● WORK TO COMPLETE: What's wanted is the full listing, reproduced exactly.

● SUPPLIED DATA:
══════════

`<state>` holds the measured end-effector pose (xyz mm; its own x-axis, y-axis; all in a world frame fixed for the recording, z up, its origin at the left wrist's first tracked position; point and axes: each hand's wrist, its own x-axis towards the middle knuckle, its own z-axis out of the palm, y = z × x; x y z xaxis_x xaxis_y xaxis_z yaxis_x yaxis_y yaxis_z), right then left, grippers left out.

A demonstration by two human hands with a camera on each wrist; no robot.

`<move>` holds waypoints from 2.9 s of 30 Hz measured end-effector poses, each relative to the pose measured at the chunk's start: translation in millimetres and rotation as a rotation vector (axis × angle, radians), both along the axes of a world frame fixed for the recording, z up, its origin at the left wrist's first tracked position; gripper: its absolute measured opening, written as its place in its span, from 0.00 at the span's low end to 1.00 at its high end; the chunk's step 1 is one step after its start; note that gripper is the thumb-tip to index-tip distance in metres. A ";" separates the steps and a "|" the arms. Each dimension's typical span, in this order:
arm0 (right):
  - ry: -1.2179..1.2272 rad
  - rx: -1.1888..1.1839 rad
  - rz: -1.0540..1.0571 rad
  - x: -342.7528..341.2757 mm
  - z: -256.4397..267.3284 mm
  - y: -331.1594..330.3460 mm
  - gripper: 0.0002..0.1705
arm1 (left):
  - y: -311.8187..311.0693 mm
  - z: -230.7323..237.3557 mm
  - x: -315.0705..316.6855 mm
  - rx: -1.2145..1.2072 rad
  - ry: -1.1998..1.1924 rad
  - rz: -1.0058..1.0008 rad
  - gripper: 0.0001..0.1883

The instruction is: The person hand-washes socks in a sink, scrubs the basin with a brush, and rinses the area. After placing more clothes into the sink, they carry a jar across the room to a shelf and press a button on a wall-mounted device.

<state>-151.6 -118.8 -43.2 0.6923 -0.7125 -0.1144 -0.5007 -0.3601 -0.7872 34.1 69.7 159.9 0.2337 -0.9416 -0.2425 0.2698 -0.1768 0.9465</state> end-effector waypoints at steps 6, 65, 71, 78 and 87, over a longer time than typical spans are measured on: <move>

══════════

● TASK RESPONSE:
`<state>` holds the measured end-effector pose (xyz mm; its own x-axis, y-axis; all in a world frame fixed for the recording, z up, its origin at the left wrist's first tracked position; point and axes: each hand's wrist, its own x-axis towards the middle knuckle, its own z-axis out of the palm, y = z × x; x y z xaxis_x xaxis_y xaxis_z yaxis_x yaxis_y yaxis_z), right then left, grippers left out.

A demonstration by two human hands with a camera on each wrist; no robot.

`<move>` holds waypoints from 2.9 s of 30 Hz measured end-effector poses, each relative to the pose measured at the chunk's start: translation in millimetres and rotation as a rotation vector (axis × angle, radians), both along the axes of a world frame fixed for the recording, z up, its origin at the left wrist's first tracked position; gripper: its absolute measured opening, written as its place in its span, from 0.00 at the span's low end to 1.00 at its high end; the chunk's step 1 is one step after its start; note that gripper is the thumb-tip to index-tip distance in metres. A ";" separates the steps and a "|" the arms. Each dimension's typical span, in this order:
arm0 (right):
  - ry: -1.2179..1.2272 rad
  - rx: -1.1888..1.1839 rad
  - rz: -1.0540..1.0571 rad
  - x: -342.7528..341.2757 mm
  - z: -256.4397..267.3284 mm
  - y: -331.1594..330.3460 mm
  - gripper: 0.0002..0.1705
arm1 (left):
  - y: -311.8187..311.0693 mm
  - z: -230.7323..237.3557 mm
  - x: -315.0705..316.6855 mm
  - rx: -1.2145..1.2072 rad
  - ry: -1.1998..1.1924 rad
  - rz: -1.0058..1.0008 rad
  - gripper: 0.0001..0.1883

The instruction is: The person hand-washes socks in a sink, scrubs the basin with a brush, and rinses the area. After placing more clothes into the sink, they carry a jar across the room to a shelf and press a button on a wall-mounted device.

<state>-151.6 -118.8 -43.2 0.6923 -0.7125 -0.1144 -0.5007 -0.3601 -0.7872 34.1 69.7 159.9 0.2337 -0.9416 -0.2425 0.2698 -0.1768 0.9465</state> end-effector waypoints at steps 6, 65, 71, 78 and 87, over a longer time than typical spans are measured on: <move>

The answer is finished.